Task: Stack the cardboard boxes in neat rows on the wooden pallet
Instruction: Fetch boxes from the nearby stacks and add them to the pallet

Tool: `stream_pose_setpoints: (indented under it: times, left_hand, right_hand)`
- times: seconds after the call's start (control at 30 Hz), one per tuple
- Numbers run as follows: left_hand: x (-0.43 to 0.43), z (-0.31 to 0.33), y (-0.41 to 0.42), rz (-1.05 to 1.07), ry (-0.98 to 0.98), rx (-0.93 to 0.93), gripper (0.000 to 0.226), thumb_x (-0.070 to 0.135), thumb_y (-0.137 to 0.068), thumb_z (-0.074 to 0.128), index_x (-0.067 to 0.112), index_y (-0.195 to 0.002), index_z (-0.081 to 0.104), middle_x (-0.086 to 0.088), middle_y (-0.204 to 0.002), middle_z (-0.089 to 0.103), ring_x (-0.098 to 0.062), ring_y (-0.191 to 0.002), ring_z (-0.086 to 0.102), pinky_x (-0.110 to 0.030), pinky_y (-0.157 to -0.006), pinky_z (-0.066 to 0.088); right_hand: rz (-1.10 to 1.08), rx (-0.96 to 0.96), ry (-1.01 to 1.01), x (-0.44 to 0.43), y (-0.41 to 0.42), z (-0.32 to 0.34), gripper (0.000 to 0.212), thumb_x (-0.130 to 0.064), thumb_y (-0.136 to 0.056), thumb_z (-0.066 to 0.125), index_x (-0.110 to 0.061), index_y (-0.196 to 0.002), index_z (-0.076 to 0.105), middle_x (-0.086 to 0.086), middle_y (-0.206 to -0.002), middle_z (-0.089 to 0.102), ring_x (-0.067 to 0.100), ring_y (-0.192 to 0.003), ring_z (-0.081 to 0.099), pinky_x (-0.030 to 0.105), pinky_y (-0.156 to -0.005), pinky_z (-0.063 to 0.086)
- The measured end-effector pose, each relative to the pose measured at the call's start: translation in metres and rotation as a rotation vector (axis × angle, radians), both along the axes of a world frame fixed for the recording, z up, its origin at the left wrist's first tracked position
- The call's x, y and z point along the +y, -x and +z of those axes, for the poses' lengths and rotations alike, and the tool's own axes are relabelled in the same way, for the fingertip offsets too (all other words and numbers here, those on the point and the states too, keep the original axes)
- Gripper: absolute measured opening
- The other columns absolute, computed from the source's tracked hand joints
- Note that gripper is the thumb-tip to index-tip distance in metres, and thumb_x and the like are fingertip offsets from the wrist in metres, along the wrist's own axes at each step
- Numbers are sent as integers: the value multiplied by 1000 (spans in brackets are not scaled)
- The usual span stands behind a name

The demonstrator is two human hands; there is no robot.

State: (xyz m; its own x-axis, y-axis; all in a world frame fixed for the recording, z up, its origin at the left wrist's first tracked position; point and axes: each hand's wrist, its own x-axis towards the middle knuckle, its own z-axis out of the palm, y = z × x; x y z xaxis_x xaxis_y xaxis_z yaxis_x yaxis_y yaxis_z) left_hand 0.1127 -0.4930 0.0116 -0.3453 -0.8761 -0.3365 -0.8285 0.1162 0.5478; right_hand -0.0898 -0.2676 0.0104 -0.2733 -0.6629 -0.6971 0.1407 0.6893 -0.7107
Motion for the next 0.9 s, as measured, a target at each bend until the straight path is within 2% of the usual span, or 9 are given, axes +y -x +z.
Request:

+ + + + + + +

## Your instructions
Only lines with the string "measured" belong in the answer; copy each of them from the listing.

## Your solution
- The measured end-effector pose, each relative to the pose measured at the call's start: translation in metres and rotation as a rotation vector (axis × angle, radians), both along the axes of a world frame fixed for the recording, z up, its origin at the left wrist's first tracked position
- Gripper: absolute measured opening
Motion for the next 0.9 s, as measured, a target at each bend until the straight path is within 2% of the usual span, or 9 are given, axes +y -x +z.

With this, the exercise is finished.